Reading Nicola Barker’s novels is like …. Finding a piquant slice of dill pickle in a bland potato salad. Like assuming all car factories produce only white sedans (if you live in South Africa, you might well think so) and then a screaming- red- flamenco -red- fire- engine- red sports models roars past: HELLO! IT’S GOTTA BE NICOLA BARKER.
My previous recent read was another novella by a very popular, well-known author, who shall remain anonymous. I finished the story, yawned, and thought: oh for %^*’s sake: another boring, solipsistic, American family story. Boooorrriiiinnng . And then I did myself a huge favour and picked up Nicola Barker’s novella.
And my capital letters are an homage to her novella I AM SOVEREIGN. She has heaps of fun playing around with the typeface. AMERICAN TYPEFACE in particular, which MS Word doesn’t offer. She has more fun with fonts ranging from huge to teeny tiny less than oh, I don’t know, 4 pt? In case you are shaking your head, take a look at the following pic from I Am Sovereign.
Hey! Shoo! Wow! etc. The four protagonists, five, if you count the Sudanese man who NB cuts out of the narrative and tells you why, to which he peevishly responds in italics; where was I ? oh yes: the entire action takes place during a house for sale viewing, over a period of twenty minutes. During which time we engage with Kabbalistic mysticism, a dictatorial self-help guru, a teddy bear maker, a Chinese wheeler dealer and her cowed daughter-translator. Towards the end of the novella, Nicola has some introspective chats with us, (the readers) about writing the novella, and about her recent trip to Normandy in France.

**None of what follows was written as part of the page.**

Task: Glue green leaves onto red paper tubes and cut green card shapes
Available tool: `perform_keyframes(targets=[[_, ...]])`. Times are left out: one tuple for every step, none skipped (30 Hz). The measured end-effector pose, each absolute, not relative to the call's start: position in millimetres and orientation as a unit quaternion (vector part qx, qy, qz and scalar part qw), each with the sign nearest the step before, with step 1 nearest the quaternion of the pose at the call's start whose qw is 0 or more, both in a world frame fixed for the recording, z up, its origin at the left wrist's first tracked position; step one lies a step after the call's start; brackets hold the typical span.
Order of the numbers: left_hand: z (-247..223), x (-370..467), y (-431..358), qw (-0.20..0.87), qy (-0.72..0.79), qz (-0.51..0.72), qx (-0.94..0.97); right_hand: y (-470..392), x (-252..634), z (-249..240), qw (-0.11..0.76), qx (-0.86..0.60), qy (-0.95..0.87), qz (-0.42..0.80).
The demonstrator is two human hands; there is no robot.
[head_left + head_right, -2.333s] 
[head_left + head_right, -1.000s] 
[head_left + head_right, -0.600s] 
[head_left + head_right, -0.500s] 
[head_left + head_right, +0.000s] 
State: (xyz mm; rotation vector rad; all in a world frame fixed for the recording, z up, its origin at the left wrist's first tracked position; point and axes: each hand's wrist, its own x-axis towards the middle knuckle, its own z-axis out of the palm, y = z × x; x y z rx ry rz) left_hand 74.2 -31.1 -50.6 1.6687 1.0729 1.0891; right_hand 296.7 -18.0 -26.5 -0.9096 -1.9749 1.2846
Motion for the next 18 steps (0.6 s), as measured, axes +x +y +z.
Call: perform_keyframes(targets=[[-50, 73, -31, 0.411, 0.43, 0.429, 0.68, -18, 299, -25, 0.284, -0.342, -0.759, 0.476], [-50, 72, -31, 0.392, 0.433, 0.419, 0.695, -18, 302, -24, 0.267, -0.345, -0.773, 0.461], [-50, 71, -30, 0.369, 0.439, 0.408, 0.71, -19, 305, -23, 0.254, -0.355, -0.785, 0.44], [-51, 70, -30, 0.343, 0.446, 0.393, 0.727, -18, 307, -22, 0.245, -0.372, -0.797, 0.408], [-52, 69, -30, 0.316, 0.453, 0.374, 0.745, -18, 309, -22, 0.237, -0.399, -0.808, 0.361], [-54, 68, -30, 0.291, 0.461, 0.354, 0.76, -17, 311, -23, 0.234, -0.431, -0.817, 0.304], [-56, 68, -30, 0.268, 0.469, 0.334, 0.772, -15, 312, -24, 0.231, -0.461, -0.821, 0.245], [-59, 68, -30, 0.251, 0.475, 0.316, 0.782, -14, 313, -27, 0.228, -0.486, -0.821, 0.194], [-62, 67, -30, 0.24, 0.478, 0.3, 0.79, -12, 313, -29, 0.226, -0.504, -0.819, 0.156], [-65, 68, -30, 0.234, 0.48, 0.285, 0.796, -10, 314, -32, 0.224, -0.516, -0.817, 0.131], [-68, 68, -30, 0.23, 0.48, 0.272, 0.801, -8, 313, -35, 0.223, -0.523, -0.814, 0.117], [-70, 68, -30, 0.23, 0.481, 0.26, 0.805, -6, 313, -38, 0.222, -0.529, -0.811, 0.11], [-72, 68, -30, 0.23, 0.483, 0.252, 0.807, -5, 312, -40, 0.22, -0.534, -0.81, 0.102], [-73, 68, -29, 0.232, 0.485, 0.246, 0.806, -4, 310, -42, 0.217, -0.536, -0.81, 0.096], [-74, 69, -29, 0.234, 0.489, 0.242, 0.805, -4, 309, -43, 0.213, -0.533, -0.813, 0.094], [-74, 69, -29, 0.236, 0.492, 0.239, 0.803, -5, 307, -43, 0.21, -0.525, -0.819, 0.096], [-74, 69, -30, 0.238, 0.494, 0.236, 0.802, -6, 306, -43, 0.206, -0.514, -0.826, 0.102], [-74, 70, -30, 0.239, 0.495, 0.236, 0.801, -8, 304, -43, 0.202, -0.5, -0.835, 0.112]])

She also inserts periodical rants about the infuriating Auto-Correct feature of her word-processing programme that continuously changes the name of the Sudanese man – probably the main reason she excised him from the story. Both she and her copy editor are driven mad by this. We can empathise with her frustration, can’t we? Don’t even get me started on Auto Correct on WhatsApp.
So: Nicola Barker is endlessly inventive, that’s one of the joys of her work – she doesn’t churn out repetitive books, as do so many popular authors – see my grumble above.
I suppose she’s avant garde. Actually, I don’t care what she is or isn’t labelled, all I know is her books are fresh, invigorating, and hugely enjoyable. Thus far I’ve read The Cauliflower (historical and much more serious), Five Miles from Outer Hope (hilarious) and now I am Sovereign.